E commentano: “Questa invocazione ci dice che anche la festa di Ognissanti, 1° novembre, costituisce un importante ‘spartiacque’ temporale, un momento di passaggio, di chiusura e di rinnovamento di un ciclo. E in effetti il primo novembre era, per le popolazioni celtiche, il capodanno. Dunque un momento in cui avveniva un passaggio annuale, e come tale ritenuto aperto all’ingresso nella dimensione terrena dei defunti. (…) E nel nostro folklore troviamo diverse pratiche tese ad accoglierli degnamente quando, di notte e di primo mattino, torneranno alle proprie dimore”.
Pratiche ricordate per esempio dal riminese Gianni Quondamatteo (“E’ luneri romagnòl”, Galeati – Imola 1980): “Il giorno dei morti, la nonna andava a svegliare i bambini, invitandoli a lasciare il posto ai defunti che sarebbero venuti a riposare nei vecchi letti di casa”. E ancora: “Un’altra usanza voleva che si cuocessero le fave dei morti, cioè ceci e fave bolliti, con cui si faceva anche carità ai poveri che quel giorno giravano di casa in casa. Ma vi erano anche le ‘fave dolci’, pasticcini colorati simili agli amaretti”.
Tradizione questa dei dolci e delle fave vivissima in tutta Italia, che solo a Rimini si esprime nella Piada dei Morti, senza che se ne sia ancora chiarita l’antichità: ricetta popolare oppure, come rivendica il caffè-pasticceria Vecchi, creazione del suo fondatore e primo proprietario Ciro Brunor nel 1850?
Perfino l’uso di fare lanterne con le zucche era ben noto da queste parti prima che Hollywood e i Peanuts ci facessero conoscere Jack o’ Lantern.

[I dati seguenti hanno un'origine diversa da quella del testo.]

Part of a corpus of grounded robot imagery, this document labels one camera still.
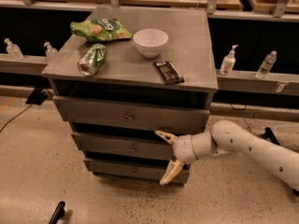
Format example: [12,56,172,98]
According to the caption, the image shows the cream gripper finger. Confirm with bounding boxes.
[160,160,184,185]
[155,130,178,145]

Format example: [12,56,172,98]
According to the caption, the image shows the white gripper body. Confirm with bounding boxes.
[172,135,197,165]

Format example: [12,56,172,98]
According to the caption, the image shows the grey bottom drawer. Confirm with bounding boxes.
[82,158,191,185]

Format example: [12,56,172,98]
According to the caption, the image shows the grey drawer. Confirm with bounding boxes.
[72,133,173,161]
[53,96,209,134]
[82,158,191,185]

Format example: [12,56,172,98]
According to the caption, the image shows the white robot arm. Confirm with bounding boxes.
[155,120,299,190]

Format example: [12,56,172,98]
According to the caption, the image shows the grey middle drawer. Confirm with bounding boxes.
[72,133,173,161]

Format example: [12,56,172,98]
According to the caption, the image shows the grey top drawer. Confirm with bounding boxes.
[53,96,209,134]

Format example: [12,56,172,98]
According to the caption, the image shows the grey wooden drawer cabinet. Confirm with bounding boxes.
[43,7,218,184]

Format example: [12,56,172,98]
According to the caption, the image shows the black snack packet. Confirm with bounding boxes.
[153,61,184,85]

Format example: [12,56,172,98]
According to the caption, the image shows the black base leg right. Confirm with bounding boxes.
[263,127,279,146]

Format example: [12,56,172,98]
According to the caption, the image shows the black base leg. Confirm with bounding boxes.
[49,201,65,224]
[263,127,279,146]

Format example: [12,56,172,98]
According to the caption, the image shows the white pump bottle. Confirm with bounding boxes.
[220,45,237,76]

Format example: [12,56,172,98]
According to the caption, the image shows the white bowl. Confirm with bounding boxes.
[133,29,168,58]

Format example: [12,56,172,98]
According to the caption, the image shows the crushed green soda can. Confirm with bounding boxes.
[78,43,107,77]

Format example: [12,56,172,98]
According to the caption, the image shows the black base leg bottom left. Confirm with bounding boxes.
[49,201,65,224]

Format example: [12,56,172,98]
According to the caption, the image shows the clear water bottle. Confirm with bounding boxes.
[255,50,277,79]

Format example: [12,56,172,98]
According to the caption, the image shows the green snack bag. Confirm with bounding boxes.
[70,19,132,42]

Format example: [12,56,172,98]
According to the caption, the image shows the clear sanitizer bottle near cabinet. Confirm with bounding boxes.
[44,42,57,63]

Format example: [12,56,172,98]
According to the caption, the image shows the clear sanitizer bottle far left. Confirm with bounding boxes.
[4,38,23,61]

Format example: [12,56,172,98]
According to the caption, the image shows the grey metal rail shelf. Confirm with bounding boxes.
[0,53,299,96]

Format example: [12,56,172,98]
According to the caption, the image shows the black bracket foot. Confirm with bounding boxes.
[25,88,48,105]

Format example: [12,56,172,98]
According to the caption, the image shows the black floor cable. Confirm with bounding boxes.
[0,104,32,133]

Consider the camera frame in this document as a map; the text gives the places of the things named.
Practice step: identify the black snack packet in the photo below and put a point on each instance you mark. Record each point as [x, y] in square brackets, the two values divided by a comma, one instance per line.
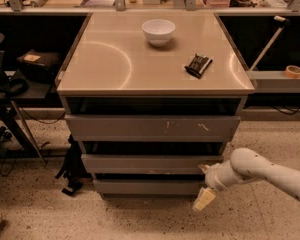
[198, 65]

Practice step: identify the white bowl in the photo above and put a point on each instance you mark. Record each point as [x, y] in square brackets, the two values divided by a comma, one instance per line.
[158, 32]

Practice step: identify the black headphones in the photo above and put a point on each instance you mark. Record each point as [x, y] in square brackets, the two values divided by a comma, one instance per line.
[12, 87]

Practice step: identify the tape roll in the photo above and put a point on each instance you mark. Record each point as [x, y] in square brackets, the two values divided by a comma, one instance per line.
[292, 71]

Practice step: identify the black bag with label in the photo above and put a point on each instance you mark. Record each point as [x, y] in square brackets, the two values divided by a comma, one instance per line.
[40, 67]

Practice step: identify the black backpack on floor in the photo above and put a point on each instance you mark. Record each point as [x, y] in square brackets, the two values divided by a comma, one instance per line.
[73, 169]

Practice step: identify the black side stand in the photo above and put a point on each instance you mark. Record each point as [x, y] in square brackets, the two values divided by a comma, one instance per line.
[14, 120]

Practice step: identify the grey drawer cabinet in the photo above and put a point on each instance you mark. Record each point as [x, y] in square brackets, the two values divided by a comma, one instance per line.
[114, 70]

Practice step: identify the grey drawer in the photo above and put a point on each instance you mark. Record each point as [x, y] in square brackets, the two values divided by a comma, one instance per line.
[159, 128]
[146, 164]
[132, 187]

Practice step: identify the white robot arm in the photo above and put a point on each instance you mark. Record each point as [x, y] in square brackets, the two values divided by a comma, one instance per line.
[245, 166]

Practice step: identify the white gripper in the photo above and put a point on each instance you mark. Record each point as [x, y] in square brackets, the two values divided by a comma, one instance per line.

E forse anche la minacciosa espressione “T’e voia ad zoca zala?”, (hai voglia di zucca gialla, di litigare?) c’entra qualcosa con il macabro amuleto che doveva trattenere i trapassati fuori di casa.
Il capodanno agricolo è riamasto pressochè ovunque in Novembre – a San Martino scadono i contratti, si tirano i conti, spesso si deve traslocare sotto altro padrone. Invece il periodo di sospensione del tempo, durante il quale i morti tornano sulla terra e gli animali acquistano la parola, in Romagna è andato ad ancorarsi al capodanno di gennaio. Quando qualcosa di analogo al dolcetto o scherzetto apparteneva ai bambini travestiti da Pasqualotti, “fantasmini” canterini palesemente trasferiti dalla notte di Ognissanti a quella dell’Epifania. Fra Natale e la “Pasquella” nascono bambini “segnati”, si devono compiere gesti scaramantici e mangiare cibi propiziatori, si odono profezie, gli animali di notte parlano nelle stalle. Anche queste, tradizioni che hanno la forza di restistere ormai solo in luoghi remoti e grazie alle pro loco. I tanti proverbi romagnoli che spiegano l’importanza di questo capodanno compaiono ormai solo sui libri.
Come quello, esemplare, sempre della Valle del Savio Par i Sent u ‘riva i parent, “Per i Santi arrivano i parenti”: quelli morti.